▶ [WHAT THE TASK REQUIRES] Every line from the top of the material through the line holding "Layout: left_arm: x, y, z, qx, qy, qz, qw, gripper" should be copied exactly, and only those lines.

▶ [COLLECTED DATA]
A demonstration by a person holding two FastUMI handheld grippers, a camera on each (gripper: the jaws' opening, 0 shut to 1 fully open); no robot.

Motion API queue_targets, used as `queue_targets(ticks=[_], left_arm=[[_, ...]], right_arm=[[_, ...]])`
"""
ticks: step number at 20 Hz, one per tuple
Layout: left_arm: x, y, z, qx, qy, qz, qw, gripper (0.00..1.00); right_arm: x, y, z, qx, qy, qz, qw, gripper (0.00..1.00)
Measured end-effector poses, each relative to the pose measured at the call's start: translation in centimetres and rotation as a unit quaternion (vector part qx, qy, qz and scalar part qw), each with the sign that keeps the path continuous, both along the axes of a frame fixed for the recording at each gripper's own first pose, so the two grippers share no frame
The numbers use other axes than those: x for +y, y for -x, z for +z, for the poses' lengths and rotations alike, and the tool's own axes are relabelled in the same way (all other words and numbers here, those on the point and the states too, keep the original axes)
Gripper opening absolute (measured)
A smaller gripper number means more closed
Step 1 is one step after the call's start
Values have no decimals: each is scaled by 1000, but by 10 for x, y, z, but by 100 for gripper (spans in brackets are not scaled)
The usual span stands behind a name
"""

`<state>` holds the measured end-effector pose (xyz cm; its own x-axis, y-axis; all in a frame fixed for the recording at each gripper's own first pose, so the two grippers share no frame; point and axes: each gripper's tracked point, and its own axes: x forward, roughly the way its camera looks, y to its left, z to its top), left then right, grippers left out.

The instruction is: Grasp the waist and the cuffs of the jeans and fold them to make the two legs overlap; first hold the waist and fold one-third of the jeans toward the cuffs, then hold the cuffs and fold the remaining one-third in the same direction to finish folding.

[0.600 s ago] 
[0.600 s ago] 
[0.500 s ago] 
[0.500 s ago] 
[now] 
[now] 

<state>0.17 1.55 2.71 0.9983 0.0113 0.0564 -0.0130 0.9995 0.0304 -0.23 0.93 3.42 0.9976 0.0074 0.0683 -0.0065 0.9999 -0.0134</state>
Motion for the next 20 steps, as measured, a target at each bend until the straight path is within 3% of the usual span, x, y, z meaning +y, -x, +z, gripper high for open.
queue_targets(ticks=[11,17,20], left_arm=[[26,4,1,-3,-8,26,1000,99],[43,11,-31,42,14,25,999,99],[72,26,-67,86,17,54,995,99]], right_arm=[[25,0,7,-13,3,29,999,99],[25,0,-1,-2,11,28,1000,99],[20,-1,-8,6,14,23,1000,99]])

▶ [WRITTEN ANSWER]
A demonstration by a person holding two FastUMI handheld grippers, a camera on each (gripper: the jaws' opening, 0 shut to 1 fully open); no robot.

Motion API queue_targets, used as `queue_targets(ticks=[_], left_arm=[[_, ...]], right_arm=[[_, ...]])`
"""
ticks: step number at 20 Hz, one per tuple
Layout: left_arm: x, y, z, qx, qy, qz, qw, gripper (0.00..1.00); right_arm: x, y, z, qx, qy, qz, qw, gripper (0.00..1.00)

That concludes the response.